Lors d’une cérémonie officielle en marge du Forum économique mondial, Donald Trump a donné un coup d’envoi formel à son « Board of Peace » baptisé Conseil de paix, après la signature de la charte qui le fonde en tant qu’organisation internationale. L’initiative — née à partir de son plan de paix en 20 points notamment pour Gaza — vise à coordonner et accélérer les efforts internationaux de résolution des conflits.
Selon les responsables présents, sur environ 50 invitations envoyées, 20 pays ont déjà signé ou confirmé leur participation lors de la cérémonie à Davos. Parmi les États fondateurs figurent le Maroc, la Turquie, la Hongrie et Bahreïn, représentés à la signature. Pusieurs pays traditionnellement alignés avec Washington — notamment le Royaume‑Uni et la France — ont refusé de s’y associer ou ont exprimé des réserves sur son mandat et son rapport à l’ONU.
Le Conseil de paix, qui repose sur une charte définissant sa gouvernance et ses objectifs, est présenté par Trump comme une « plate‑forme complémentaire aux organisations existantes pour résoudre les crises mondiales ». Toutefois, certains opposants craignent qu’il ne rivalise ou n’empiète sur le rôle des Nations unies, en particulier dans les zones de conflit.
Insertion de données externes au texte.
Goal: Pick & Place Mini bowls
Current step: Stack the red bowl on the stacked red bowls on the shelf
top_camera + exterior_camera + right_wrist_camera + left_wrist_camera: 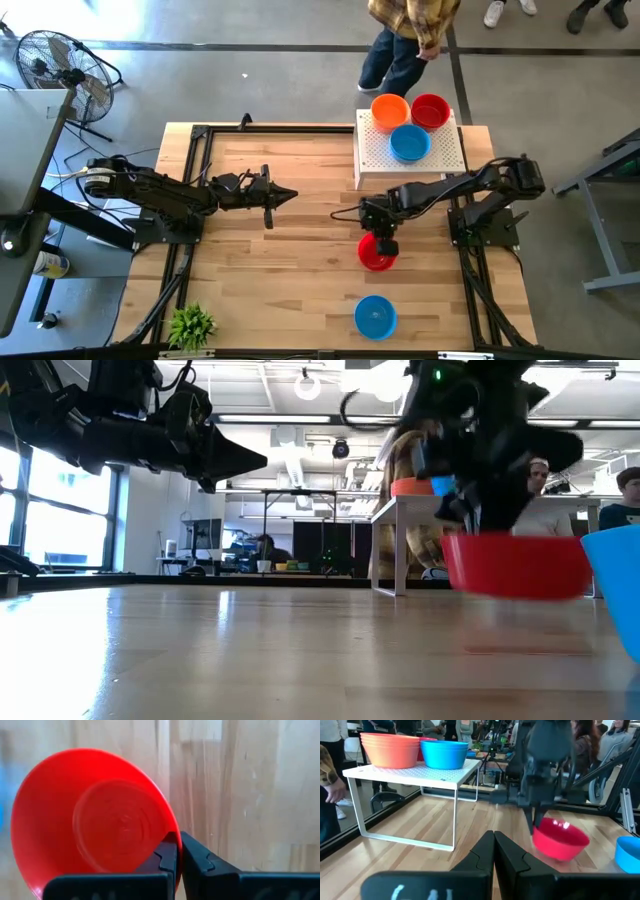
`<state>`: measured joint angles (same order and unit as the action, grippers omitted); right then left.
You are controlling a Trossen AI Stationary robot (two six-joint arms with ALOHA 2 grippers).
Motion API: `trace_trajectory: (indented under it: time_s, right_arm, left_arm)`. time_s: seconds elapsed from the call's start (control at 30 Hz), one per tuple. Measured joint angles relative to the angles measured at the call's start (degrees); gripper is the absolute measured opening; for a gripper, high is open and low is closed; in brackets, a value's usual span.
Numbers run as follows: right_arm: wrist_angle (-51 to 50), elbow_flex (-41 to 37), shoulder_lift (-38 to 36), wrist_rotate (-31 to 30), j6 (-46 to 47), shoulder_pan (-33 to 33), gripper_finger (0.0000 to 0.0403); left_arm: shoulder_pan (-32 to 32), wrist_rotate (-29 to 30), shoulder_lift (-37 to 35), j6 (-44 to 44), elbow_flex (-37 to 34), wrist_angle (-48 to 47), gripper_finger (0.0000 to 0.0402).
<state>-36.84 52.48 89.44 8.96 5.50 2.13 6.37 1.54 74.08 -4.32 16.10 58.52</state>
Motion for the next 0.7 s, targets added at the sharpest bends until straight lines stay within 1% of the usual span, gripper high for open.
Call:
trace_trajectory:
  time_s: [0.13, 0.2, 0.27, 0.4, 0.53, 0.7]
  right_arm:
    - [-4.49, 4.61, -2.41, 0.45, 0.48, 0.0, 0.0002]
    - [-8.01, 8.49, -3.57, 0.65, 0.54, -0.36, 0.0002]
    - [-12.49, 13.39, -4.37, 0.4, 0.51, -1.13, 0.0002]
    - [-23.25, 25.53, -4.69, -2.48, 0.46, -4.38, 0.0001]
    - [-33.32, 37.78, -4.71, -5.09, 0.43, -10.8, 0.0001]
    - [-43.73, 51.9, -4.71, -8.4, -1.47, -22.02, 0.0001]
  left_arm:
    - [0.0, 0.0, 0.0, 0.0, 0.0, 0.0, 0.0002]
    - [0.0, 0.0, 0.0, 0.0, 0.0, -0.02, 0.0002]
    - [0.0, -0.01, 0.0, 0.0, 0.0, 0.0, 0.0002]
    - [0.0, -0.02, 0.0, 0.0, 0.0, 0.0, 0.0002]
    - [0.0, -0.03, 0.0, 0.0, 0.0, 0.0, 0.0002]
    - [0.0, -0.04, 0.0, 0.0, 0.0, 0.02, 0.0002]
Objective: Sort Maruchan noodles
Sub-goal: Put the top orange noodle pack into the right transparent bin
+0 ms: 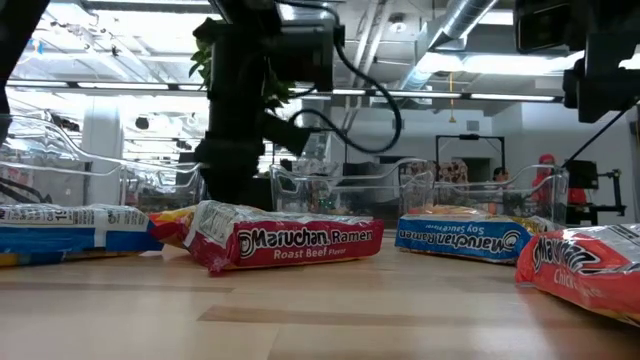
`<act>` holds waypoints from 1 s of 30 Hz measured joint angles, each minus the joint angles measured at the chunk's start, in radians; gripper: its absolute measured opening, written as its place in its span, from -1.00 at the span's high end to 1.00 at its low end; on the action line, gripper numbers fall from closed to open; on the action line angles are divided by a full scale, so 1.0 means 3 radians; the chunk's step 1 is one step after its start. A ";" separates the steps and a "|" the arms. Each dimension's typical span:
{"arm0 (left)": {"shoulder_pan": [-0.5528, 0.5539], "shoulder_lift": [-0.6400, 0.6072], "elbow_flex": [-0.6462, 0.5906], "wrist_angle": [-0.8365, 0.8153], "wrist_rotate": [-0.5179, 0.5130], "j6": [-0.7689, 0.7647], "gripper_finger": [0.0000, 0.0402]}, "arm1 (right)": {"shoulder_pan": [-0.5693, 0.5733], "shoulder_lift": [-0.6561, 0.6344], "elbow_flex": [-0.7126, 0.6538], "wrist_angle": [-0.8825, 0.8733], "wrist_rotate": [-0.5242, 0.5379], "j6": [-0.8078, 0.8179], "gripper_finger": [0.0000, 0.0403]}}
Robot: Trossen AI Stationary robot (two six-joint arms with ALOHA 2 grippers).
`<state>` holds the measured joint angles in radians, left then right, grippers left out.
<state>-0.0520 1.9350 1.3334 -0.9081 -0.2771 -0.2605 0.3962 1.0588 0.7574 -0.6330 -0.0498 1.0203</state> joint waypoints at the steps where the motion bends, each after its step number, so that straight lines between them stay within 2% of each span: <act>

Réactions internationales et perspectives
La création du Conseil de paix intervient dans un contexte de tensions géopolitiques élevées, notamment autour de la guerre en Ukraine et des efforts de reconstruction de Gaza même si jusqu’à présent, la paix reste fragile avec la violation sans cesse du cessez-le-feu par Israël. Bien que Donald Trump affirme que l’initiative coopérera avec l’ONU, plusieurs alliés restent prudents, préférant renforcer plutôt que redessiner les institutions multilatérales existantes.
L’avenir de ce Conseil de paix dépendra désormais de son capacité à attirer d’autres États et à clarifier son rôle opérationnel, alors que les discussions sur la paix mondiale et les mécanismes pour la garantir continuent de faire débat entre partenaires internationaux.